# WORK REQUEST
In exact form, set down only those lines of the material that run from its first line to the line with "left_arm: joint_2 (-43", inclusive.

★ ★ ★ ★ ★ ★ ★

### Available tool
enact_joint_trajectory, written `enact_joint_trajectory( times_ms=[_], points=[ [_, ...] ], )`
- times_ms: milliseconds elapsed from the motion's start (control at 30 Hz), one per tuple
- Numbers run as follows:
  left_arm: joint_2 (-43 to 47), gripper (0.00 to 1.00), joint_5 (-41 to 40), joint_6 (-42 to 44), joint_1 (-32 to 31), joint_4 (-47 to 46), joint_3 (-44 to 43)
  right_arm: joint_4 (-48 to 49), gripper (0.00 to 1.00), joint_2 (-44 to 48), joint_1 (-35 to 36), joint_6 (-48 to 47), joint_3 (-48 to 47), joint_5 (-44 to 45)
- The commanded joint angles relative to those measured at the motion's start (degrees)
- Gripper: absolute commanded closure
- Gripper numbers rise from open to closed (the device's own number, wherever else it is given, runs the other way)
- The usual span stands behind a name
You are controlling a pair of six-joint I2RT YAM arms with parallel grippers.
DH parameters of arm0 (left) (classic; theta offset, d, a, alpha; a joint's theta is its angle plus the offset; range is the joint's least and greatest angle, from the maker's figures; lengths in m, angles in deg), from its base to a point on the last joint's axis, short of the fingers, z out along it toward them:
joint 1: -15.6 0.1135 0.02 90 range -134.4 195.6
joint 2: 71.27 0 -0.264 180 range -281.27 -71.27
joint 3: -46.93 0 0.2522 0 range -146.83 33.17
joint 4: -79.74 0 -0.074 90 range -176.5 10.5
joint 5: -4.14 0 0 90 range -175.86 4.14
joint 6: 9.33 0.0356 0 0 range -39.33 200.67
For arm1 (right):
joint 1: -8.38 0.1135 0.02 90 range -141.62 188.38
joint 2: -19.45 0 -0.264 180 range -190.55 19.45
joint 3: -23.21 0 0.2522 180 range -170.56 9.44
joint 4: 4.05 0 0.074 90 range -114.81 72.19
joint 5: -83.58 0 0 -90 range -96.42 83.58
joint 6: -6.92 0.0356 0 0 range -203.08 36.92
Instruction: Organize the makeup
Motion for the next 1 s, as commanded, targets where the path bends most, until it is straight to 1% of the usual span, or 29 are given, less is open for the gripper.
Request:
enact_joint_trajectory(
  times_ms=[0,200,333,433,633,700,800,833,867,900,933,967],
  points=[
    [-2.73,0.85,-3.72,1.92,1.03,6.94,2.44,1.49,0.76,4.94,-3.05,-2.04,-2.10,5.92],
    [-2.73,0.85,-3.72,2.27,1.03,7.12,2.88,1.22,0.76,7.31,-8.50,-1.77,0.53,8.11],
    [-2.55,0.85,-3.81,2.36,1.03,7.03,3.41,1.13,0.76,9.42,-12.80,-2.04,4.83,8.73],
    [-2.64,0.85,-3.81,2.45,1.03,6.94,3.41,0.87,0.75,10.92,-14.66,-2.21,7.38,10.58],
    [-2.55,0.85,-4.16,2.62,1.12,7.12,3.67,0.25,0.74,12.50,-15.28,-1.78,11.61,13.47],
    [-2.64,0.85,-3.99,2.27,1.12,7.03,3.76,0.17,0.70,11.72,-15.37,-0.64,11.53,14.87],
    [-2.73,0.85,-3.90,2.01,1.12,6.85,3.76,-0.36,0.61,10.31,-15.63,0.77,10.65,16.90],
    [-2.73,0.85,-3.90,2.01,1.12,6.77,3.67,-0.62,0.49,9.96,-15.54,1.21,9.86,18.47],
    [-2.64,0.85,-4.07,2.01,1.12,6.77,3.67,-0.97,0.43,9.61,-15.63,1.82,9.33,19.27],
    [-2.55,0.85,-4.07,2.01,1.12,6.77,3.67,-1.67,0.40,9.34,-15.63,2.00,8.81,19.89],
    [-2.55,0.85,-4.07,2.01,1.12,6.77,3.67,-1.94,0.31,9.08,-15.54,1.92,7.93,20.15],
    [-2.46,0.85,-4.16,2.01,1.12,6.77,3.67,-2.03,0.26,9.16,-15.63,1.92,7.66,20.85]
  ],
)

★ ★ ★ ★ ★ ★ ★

# EXERCISE RESULT
### Available tool
enact_joint_trajectory, written `enact_joint_trajectory( times_ms=[_], points=[ [_, ...] ], )`
- times_ms: milliseconds elapsed from the motion's start (control at 30 Hz), one per tuple
- Numbers run as follows:
  left_arm: joint_2 (-43 to 47), gripper (0.00 to 1.00), joint_5 (-41 to 40), joint_6 (-42 to 44), joint_1 (-32 to 31), joint_4 (-47 to 46), joint_3 (-44 to 43)

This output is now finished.